Michael Sean Winters wrote yesterday that the Catholic Theological Society of America has "repeatedly been concerned about including . . . different sexual orientation voices within its fold." And I confess that I'm surprised to read this.
Admittedly, I haven't attended a CTSA meeting in about two decades now, but I can state unambiguously that, at the time I stopped attending CTSA meetings, there was no mention of gay and lesbian people and issues in either the many keynote lectures I heard each year at CTSA or in its workshops. There were no committees or working groups set up specifically to study or provide a voice for LGBTI members of CTSA.
Those members did not exist, to all intents and purposes. We were totally invisible. I can't tell you how many times I sat through litanies of the marginalized, oppressed, poor in CTSA presentations that included every group of people imaginable who were struggling on the margins of global societies except gay and lesbian people.
I stopped attending CTSA meetings because I was, to be honest, simply tired of being invisible. I've thought in the past week about an experience that crystallized for Steve and me the determination to give up on CTSA, after I read a recent Commonweal essay by a former CTSA president who happens to be a graduate of the theology program Steve and I attended. A fellow graduate of our theology school who presented himself as our friend up to the point that Belmont Abbey College fired us and we decided to be open about our lives as a gay couple in the wake of that decision . . .
At which point we became, quite literally, invisible to this former friend. At one of the last meetings of CTSA the two of us attended, we'd walk past our "friend" in the hallways of the CTSA gathering, and he would. not. see. us.

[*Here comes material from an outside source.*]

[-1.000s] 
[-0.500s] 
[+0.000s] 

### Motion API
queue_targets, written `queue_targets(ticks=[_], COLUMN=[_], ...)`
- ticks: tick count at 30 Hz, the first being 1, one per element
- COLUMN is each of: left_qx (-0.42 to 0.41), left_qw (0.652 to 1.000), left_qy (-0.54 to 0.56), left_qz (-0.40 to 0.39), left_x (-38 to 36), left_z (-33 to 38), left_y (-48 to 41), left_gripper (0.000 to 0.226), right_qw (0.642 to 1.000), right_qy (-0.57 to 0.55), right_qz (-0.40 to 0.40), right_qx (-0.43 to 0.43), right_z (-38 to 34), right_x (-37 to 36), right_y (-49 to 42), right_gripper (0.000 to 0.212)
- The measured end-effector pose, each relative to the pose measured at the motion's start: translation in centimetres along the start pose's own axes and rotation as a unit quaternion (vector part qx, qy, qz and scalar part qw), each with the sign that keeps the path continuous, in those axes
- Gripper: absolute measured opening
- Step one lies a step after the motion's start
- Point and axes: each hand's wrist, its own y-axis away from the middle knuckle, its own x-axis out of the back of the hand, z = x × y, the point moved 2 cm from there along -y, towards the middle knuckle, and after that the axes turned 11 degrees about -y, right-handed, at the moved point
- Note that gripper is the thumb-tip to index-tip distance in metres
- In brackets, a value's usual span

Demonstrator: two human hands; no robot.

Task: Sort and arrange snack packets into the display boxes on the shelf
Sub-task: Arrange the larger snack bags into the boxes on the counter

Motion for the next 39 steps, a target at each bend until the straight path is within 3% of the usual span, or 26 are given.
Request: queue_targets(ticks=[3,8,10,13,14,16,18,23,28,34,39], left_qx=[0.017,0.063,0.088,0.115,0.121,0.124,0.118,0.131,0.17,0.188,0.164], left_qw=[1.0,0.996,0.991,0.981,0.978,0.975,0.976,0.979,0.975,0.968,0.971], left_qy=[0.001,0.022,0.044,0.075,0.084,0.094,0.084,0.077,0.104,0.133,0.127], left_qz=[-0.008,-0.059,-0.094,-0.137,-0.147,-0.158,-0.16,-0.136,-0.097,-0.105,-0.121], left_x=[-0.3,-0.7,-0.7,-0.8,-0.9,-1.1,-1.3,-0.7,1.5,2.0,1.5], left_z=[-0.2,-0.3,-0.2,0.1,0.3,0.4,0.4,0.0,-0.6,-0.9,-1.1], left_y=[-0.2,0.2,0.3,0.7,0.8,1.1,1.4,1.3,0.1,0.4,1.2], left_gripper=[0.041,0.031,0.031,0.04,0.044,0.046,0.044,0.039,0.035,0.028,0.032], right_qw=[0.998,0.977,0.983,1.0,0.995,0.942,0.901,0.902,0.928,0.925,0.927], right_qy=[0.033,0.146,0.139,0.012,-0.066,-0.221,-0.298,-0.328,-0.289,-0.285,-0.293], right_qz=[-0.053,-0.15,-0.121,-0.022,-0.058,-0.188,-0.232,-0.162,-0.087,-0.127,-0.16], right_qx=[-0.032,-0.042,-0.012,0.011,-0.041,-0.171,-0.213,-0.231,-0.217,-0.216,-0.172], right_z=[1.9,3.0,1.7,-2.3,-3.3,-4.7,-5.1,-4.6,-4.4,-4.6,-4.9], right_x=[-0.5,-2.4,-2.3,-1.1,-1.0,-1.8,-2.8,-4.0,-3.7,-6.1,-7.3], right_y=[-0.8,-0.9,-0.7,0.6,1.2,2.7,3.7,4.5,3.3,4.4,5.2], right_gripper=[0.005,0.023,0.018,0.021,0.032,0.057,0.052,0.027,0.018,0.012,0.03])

He did, of course, see us. There's a certain glazed-over look that the eyes of someone who sees you but doesn't intend to acknowledge that he/she sees you have. It was very clear to us that we were being snubbed. And it was also clear to us that we were being snubbed precisely because we had chosen to be public about our sexual orientation and life together.

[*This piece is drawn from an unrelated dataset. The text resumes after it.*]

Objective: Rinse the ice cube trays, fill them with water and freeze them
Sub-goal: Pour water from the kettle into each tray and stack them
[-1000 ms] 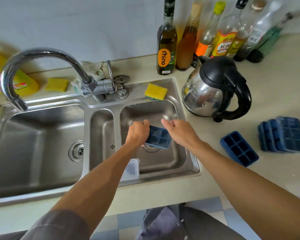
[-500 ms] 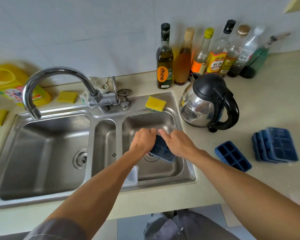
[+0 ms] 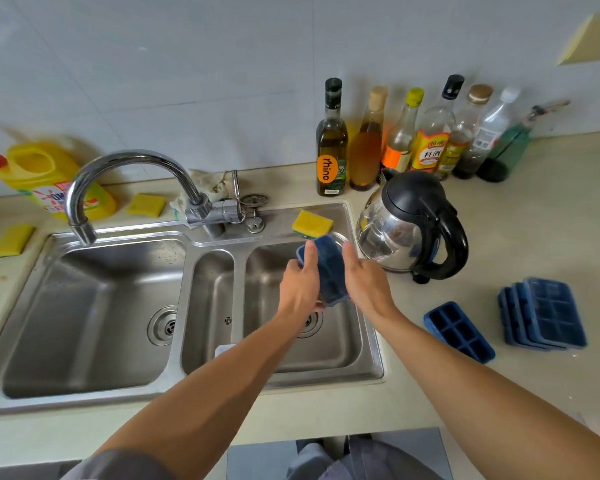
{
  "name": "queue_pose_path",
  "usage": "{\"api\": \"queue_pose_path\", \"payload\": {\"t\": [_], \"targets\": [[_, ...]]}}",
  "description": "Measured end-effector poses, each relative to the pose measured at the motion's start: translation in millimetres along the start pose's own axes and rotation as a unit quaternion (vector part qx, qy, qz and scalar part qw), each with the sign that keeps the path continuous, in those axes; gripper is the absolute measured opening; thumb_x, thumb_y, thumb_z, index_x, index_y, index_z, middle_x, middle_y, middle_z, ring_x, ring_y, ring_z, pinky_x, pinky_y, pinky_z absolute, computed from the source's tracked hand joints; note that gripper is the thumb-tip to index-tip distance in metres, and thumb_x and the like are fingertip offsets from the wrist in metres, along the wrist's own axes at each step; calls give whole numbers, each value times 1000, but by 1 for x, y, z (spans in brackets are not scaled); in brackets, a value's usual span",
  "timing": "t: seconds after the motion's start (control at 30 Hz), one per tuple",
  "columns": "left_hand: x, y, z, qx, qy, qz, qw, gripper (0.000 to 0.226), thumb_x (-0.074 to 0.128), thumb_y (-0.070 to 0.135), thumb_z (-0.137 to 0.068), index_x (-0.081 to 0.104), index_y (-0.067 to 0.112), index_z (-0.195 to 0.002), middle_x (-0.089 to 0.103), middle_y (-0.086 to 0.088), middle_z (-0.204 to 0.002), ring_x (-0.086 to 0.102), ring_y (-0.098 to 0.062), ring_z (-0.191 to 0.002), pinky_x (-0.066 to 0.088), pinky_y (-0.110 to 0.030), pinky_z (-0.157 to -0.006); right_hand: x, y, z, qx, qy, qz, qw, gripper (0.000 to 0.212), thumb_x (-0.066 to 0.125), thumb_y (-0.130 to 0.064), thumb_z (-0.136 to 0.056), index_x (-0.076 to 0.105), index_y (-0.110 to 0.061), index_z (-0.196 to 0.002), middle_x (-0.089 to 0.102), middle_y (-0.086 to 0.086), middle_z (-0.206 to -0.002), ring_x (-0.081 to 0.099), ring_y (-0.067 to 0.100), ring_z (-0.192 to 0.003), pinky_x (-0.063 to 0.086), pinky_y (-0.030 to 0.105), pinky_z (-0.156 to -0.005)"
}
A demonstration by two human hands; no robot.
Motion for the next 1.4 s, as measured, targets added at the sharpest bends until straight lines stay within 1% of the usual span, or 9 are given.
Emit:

An act that was not in any way permitted at CTSA meetings. Where there were no gay or lesbian people. Where all gay and lesbian people were invisible. Where we did not exist.
If things have changed now such that CTSA shows repeated concern to include LGBTI voices within its fold as Michael Sean Winters maintains, then things have really changed. I'm writing this posting to invite any readers who know more than I do about these important changes at CTSA to provide information about them to me. After reading Winters's statement, I've googled my fingers to the bone to find information online confirming that CTSA now welcomes and includes LGBTI voices, but I have to admit, I'm not finding any such information--other than Winters's claim that this is the case.
And I also have to admit that I wonder if Winters can be correct when, to my discernment, the Catholic theological academy in the U.S. remains heavily heterosexist, with openly gay and lesbian faculty members at Catholic universities hardly nowhere to be seen--and with faculty members who are punished for being openly gay or lesbian receiving next to no support from CTSA and the U.S. Catholic theological academy.
I'm certainly willing to be proven wrong. I'd love to be proven wrong. Does anyone have evidence to share with me that disproves the conclusions I've just reached? If so, thanks for sharing it with me.